• [The data]:
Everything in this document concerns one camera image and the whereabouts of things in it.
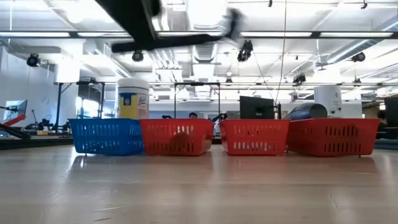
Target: ceiling
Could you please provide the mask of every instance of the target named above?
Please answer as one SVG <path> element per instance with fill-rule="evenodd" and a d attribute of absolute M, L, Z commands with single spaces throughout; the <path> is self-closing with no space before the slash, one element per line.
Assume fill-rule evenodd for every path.
<path fill-rule="evenodd" d="M 1 1 L 0 30 L 78 30 L 78 31 L 123 31 L 94 0 L 15 0 Z M 153 19 L 155 29 L 183 31 L 198 29 L 198 26 L 223 30 L 227 7 L 239 9 L 244 14 L 240 25 L 243 31 L 301 30 L 301 31 L 383 31 L 386 21 L 398 21 L 398 0 L 366 1 L 368 7 L 361 9 L 363 2 L 354 0 L 163 0 L 161 17 Z M 112 54 L 109 45 L 115 39 L 48 40 L 12 39 L 10 44 L 20 54 L 30 50 L 51 63 L 65 57 L 82 63 L 82 74 L 97 79 L 115 81 L 122 76 L 139 76 L 150 82 L 186 82 L 200 80 L 225 82 L 231 77 L 234 82 L 292 82 L 293 77 L 304 74 L 307 82 L 346 82 L 361 78 L 363 83 L 396 82 L 395 68 L 398 56 L 398 40 L 383 40 L 362 50 L 364 62 L 353 63 L 348 58 L 325 66 L 325 71 L 314 63 L 323 63 L 329 55 L 347 47 L 355 40 L 292 40 L 253 39 L 254 51 L 246 62 L 236 60 L 243 39 L 236 42 L 217 43 L 210 51 L 210 64 L 199 63 L 195 56 L 198 47 L 144 52 L 141 62 L 132 61 L 132 53 Z M 269 90 L 228 90 L 226 99 L 240 95 L 274 97 L 277 88 Z M 284 87 L 280 97 L 301 91 L 311 94 L 313 87 Z M 356 88 L 356 95 L 376 93 L 378 87 Z M 154 98 L 169 95 L 173 88 L 154 88 Z M 209 88 L 185 88 L 179 98 L 217 98 Z"/>

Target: white plastic container
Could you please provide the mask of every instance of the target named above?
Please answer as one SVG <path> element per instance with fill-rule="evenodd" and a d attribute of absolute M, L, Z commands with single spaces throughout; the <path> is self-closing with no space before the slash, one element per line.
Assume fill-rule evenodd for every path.
<path fill-rule="evenodd" d="M 117 118 L 149 118 L 149 83 L 139 78 L 121 78 L 116 88 Z"/>

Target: white cylinder
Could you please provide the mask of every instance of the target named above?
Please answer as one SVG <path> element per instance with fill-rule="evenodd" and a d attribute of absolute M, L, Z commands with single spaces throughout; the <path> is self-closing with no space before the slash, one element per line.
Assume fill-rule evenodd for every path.
<path fill-rule="evenodd" d="M 139 78 L 119 79 L 115 107 L 117 118 L 148 119 L 149 82 Z"/>
<path fill-rule="evenodd" d="M 341 118 L 341 88 L 340 86 L 317 86 L 314 88 L 315 102 L 328 110 L 328 116 Z"/>

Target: person
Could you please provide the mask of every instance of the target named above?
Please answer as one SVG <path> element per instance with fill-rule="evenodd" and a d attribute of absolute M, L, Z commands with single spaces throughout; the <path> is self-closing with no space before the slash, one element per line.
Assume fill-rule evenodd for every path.
<path fill-rule="evenodd" d="M 379 127 L 377 128 L 376 139 L 386 138 L 387 137 L 386 128 L 388 127 L 387 121 L 386 121 L 386 112 L 385 111 L 377 112 L 377 118 L 379 118 L 380 123 L 379 123 Z"/>
<path fill-rule="evenodd" d="M 189 118 L 198 118 L 198 115 L 195 113 L 195 112 L 191 112 L 190 114 L 189 114 Z"/>

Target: exposed ductwork
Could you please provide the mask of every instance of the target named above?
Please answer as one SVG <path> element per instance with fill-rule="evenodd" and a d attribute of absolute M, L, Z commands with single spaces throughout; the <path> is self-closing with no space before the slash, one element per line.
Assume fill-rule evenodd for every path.
<path fill-rule="evenodd" d="M 387 20 L 385 23 L 381 24 L 376 30 L 382 31 L 391 31 L 397 32 L 398 31 L 398 17 L 394 16 Z M 380 42 L 382 39 L 379 40 L 355 40 L 352 43 L 342 47 L 341 49 L 337 50 L 335 53 L 327 56 L 326 63 L 333 64 L 338 63 L 342 60 L 350 58 Z"/>

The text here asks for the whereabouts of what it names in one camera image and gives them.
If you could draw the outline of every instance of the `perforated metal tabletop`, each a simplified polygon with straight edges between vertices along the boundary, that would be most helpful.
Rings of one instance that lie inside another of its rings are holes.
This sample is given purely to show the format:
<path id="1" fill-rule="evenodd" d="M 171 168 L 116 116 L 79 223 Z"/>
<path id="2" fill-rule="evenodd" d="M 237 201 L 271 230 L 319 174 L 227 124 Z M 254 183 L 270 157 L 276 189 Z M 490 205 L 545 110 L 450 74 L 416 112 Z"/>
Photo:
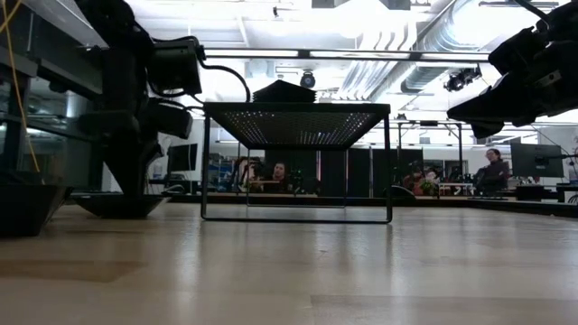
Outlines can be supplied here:
<path id="1" fill-rule="evenodd" d="M 385 104 L 206 103 L 204 109 L 251 150 L 347 150 L 389 115 Z"/>

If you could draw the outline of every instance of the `metal mesh table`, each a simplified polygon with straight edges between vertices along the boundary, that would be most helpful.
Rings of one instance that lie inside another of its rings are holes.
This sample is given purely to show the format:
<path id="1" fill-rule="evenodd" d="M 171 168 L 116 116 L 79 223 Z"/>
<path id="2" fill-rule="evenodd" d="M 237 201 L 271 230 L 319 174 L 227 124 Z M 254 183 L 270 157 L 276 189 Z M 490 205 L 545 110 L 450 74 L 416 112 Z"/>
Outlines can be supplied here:
<path id="1" fill-rule="evenodd" d="M 386 151 L 389 144 L 389 105 L 382 104 L 310 104 L 310 103 L 206 103 L 202 155 L 201 216 L 207 220 L 272 221 L 269 219 L 209 218 L 207 200 L 209 185 L 210 120 L 214 119 L 227 132 L 250 150 L 315 150 L 343 151 L 363 135 L 384 122 Z M 390 189 L 389 160 L 386 187 Z M 351 223 L 389 223 L 392 220 L 391 190 L 387 191 L 386 221 L 344 220 Z M 280 220 L 275 222 L 302 222 Z"/>

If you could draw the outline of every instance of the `yellow cable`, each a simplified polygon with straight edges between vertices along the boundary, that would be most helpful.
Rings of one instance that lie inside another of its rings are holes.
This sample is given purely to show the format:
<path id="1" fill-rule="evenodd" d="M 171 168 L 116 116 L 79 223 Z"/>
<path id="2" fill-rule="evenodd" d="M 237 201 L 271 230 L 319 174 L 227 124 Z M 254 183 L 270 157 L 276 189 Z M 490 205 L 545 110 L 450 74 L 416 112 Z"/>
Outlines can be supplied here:
<path id="1" fill-rule="evenodd" d="M 10 65 L 12 66 L 12 77 L 14 79 L 16 98 L 18 99 L 18 107 L 20 108 L 20 114 L 21 114 L 21 118 L 22 118 L 22 127 L 24 128 L 24 136 L 26 137 L 26 140 L 28 142 L 28 147 L 30 148 L 30 154 L 33 157 L 34 168 L 36 169 L 36 172 L 40 173 L 40 166 L 38 165 L 38 161 L 36 160 L 36 154 L 34 153 L 33 143 L 32 143 L 32 140 L 30 139 L 30 137 L 28 136 L 28 128 L 26 127 L 26 114 L 24 113 L 24 105 L 22 102 L 22 97 L 20 96 L 20 88 L 18 87 L 18 76 L 16 74 L 16 66 L 14 64 L 14 53 L 12 51 L 12 38 L 10 37 L 10 27 L 8 26 L 8 24 L 10 23 L 11 17 L 8 16 L 8 11 L 6 10 L 6 0 L 3 0 L 3 3 L 4 3 L 3 11 L 4 11 L 5 24 L 0 26 L 0 33 L 2 32 L 2 30 L 4 28 L 6 29 L 6 38 L 8 39 L 8 55 L 10 57 Z M 18 3 L 14 7 L 14 10 L 11 12 L 11 14 L 13 14 L 16 11 L 17 6 L 19 4 L 20 4 L 20 1 L 18 1 Z"/>
<path id="2" fill-rule="evenodd" d="M 4 8 L 6 8 L 6 0 L 3 0 L 2 2 L 4 3 Z M 14 15 L 16 14 L 16 10 L 18 10 L 18 7 L 20 6 L 21 3 L 22 3 L 22 0 L 18 0 L 16 5 L 14 5 L 14 8 L 12 8 L 12 11 L 8 15 L 8 17 L 6 17 L 6 14 L 4 14 L 4 22 L 0 25 L 0 33 L 2 33 L 4 31 L 4 29 L 8 27 L 8 23 L 10 23 L 10 21 L 12 20 Z"/>

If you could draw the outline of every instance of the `computer monitor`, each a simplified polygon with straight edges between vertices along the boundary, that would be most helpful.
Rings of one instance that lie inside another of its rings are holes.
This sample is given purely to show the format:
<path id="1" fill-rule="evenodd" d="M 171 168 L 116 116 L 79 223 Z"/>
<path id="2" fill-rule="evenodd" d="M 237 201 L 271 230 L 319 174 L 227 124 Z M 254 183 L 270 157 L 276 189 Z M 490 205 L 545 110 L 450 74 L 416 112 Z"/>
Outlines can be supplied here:
<path id="1" fill-rule="evenodd" d="M 169 148 L 169 172 L 194 171 L 197 167 L 197 144 Z"/>
<path id="2" fill-rule="evenodd" d="M 564 177 L 558 145 L 511 144 L 512 173 L 521 177 Z"/>

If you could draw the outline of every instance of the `wooden floor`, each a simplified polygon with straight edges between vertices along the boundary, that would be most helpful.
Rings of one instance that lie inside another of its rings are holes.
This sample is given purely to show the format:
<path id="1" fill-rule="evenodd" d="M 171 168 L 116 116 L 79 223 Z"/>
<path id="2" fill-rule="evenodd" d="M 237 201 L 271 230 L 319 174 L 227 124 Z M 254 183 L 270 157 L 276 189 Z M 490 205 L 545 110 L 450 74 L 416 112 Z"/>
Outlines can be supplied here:
<path id="1" fill-rule="evenodd" d="M 100 220 L 65 207 L 40 237 L 3 239 L 0 322 L 578 323 L 578 223 L 569 219 L 395 209 L 391 226 L 244 224 L 203 223 L 198 211 L 168 204 L 147 220 Z"/>

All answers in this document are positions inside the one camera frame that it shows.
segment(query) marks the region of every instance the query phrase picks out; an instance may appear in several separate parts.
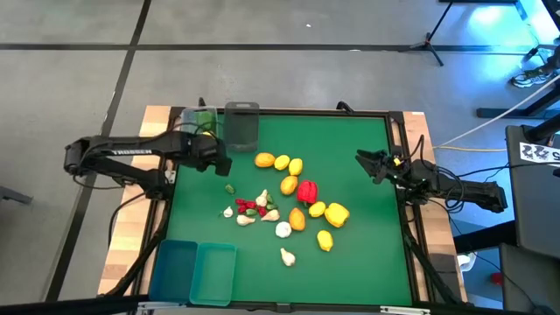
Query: white garlic
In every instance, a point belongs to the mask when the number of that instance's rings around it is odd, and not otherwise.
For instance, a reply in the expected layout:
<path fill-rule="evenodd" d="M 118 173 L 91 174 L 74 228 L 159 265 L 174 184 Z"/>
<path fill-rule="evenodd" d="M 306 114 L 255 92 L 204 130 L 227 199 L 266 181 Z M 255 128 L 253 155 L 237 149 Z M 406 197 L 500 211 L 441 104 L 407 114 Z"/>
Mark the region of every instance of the white garlic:
<path fill-rule="evenodd" d="M 286 238 L 291 234 L 291 226 L 288 222 L 280 222 L 276 225 L 276 236 Z"/>
<path fill-rule="evenodd" d="M 232 209 L 231 206 L 228 206 L 223 213 L 226 218 L 231 218 L 234 215 L 234 209 Z"/>
<path fill-rule="evenodd" d="M 248 216 L 243 214 L 239 214 L 237 216 L 237 224 L 239 224 L 242 227 L 251 224 L 253 222 L 255 222 L 255 218 L 249 218 Z"/>
<path fill-rule="evenodd" d="M 274 209 L 266 213 L 261 218 L 261 221 L 278 221 L 278 219 L 280 219 L 280 213 L 278 212 L 278 210 Z"/>
<path fill-rule="evenodd" d="M 269 191 L 267 191 L 266 189 L 262 191 L 261 195 L 256 197 L 255 199 L 255 203 L 257 206 L 259 207 L 266 207 L 266 195 L 269 194 Z"/>
<path fill-rule="evenodd" d="M 280 254 L 282 255 L 283 264 L 290 267 L 296 263 L 296 257 L 284 248 L 280 248 Z"/>

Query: blue plastic container
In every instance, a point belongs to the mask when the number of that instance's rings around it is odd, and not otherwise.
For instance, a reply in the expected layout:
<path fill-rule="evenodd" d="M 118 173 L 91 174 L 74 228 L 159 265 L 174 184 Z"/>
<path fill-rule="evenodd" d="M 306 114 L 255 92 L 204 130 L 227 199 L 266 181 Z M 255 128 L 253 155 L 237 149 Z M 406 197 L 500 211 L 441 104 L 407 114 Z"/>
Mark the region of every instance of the blue plastic container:
<path fill-rule="evenodd" d="M 164 240 L 150 281 L 150 301 L 188 303 L 198 244 Z"/>
<path fill-rule="evenodd" d="M 228 306 L 234 286 L 237 247 L 230 244 L 201 243 L 196 256 L 191 303 Z"/>

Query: white label
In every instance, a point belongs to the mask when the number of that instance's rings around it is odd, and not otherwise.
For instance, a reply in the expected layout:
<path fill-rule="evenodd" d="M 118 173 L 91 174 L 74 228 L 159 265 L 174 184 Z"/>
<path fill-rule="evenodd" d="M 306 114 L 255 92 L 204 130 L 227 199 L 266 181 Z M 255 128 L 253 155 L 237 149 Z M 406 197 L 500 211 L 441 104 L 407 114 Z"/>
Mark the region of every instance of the white label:
<path fill-rule="evenodd" d="M 151 154 L 151 150 L 112 150 L 115 155 L 146 155 Z"/>
<path fill-rule="evenodd" d="M 551 166 L 560 167 L 560 149 L 544 145 L 519 142 L 520 158 L 533 163 L 551 163 Z"/>

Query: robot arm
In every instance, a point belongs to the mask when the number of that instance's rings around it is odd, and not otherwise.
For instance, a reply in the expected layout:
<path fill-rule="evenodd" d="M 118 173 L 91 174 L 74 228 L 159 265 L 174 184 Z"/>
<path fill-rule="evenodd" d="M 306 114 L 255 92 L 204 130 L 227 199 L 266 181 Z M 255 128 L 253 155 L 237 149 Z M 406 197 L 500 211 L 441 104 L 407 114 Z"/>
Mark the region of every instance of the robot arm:
<path fill-rule="evenodd" d="M 110 176 L 119 185 L 138 184 L 146 198 L 166 200 L 171 186 L 161 170 L 142 170 L 109 157 L 157 155 L 203 172 L 209 165 L 215 173 L 227 176 L 231 159 L 224 143 L 217 137 L 169 131 L 159 136 L 91 136 L 83 137 L 66 148 L 64 170 L 74 176 L 92 172 Z"/>

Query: green mat
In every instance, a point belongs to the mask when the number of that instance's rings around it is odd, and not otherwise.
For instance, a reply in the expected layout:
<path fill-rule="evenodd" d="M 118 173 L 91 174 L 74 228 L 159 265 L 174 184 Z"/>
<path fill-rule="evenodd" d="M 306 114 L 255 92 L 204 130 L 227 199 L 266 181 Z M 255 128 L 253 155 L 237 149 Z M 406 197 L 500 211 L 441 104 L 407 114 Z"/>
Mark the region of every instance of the green mat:
<path fill-rule="evenodd" d="M 167 239 L 225 242 L 238 248 L 232 301 L 321 303 L 346 305 L 411 305 L 410 287 L 399 227 L 394 187 L 374 185 L 354 159 L 357 149 L 387 149 L 385 122 L 377 118 L 261 115 L 259 152 L 287 154 L 304 160 L 300 180 L 318 184 L 318 200 L 338 202 L 350 211 L 342 228 L 311 218 L 296 201 L 283 196 L 280 182 L 287 170 L 259 169 L 255 153 L 229 153 L 229 177 L 180 167 Z M 224 186 L 231 184 L 235 196 Z M 220 211 L 235 198 L 254 200 L 263 189 L 279 205 L 281 221 L 293 207 L 307 215 L 305 231 L 287 239 L 275 235 L 277 222 L 246 227 L 225 219 Z M 317 232 L 331 231 L 331 252 L 319 249 Z M 280 248 L 296 256 L 282 263 Z"/>

• [Brief]:
Reproduce only the lines from the beginning of the data through the line that contains "Target: white cylinder", both included, and please drop the pictures.

• [Exercise answer]:
Everything in this document concerns one camera image and the whereabouts of things in it.
Target: ceiling
Could you please provide the mask of every instance of the target named above?
Please answer as one SVG <path> element per instance with fill-rule="evenodd" and a d attribute of absolute M, L, Z commands with single spaces throughout; the <path> is self-closing with no space before the slash, one element per line.
Assume fill-rule evenodd for every path.
<path fill-rule="evenodd" d="M 1 1 L 0 30 L 78 30 L 78 31 L 123 31 L 94 0 L 15 0 Z M 153 19 L 155 29 L 183 31 L 198 29 L 198 26 L 223 30 L 227 7 L 239 9 L 244 14 L 240 25 L 243 31 L 301 30 L 301 31 L 383 31 L 386 21 L 398 21 L 398 0 L 366 1 L 368 7 L 361 9 L 363 2 L 354 0 L 163 0 L 161 17 Z M 112 54 L 109 45 L 115 39 L 48 40 L 12 39 L 10 44 L 20 54 L 30 50 L 51 63 L 65 57 L 82 63 L 82 74 L 97 79 L 115 81 L 122 76 L 139 76 L 150 82 L 186 82 L 200 80 L 225 82 L 231 77 L 234 82 L 292 82 L 293 77 L 304 74 L 307 82 L 346 82 L 361 78 L 363 83 L 396 82 L 395 68 L 398 56 L 398 40 L 383 40 L 362 50 L 364 62 L 353 63 L 348 58 L 325 66 L 325 71 L 314 63 L 323 63 L 329 55 L 347 47 L 355 40 L 292 40 L 253 39 L 254 51 L 246 62 L 236 60 L 243 39 L 236 42 L 217 43 L 210 51 L 210 64 L 199 63 L 195 56 L 198 47 L 144 52 L 141 62 L 132 61 L 132 53 Z M 269 90 L 228 90 L 226 99 L 240 95 L 274 97 L 277 88 Z M 284 87 L 280 97 L 301 91 L 311 94 L 313 87 Z M 356 88 L 356 95 L 376 93 L 378 87 Z M 154 98 L 169 95 L 173 88 L 154 88 Z M 209 88 L 185 88 L 179 98 L 217 98 Z"/>

Target: white plastic container
Could you please provide the mask of every instance of the target named above?
Please answer as one SVG <path> element per instance with fill-rule="evenodd" and a d attribute of absolute M, L, Z commands with single spaces throughout; the <path> is self-closing with no space before the slash, one element per line.
Assume fill-rule evenodd for every path.
<path fill-rule="evenodd" d="M 117 118 L 149 118 L 149 83 L 139 78 L 121 78 L 116 88 Z"/>

Target: white cylinder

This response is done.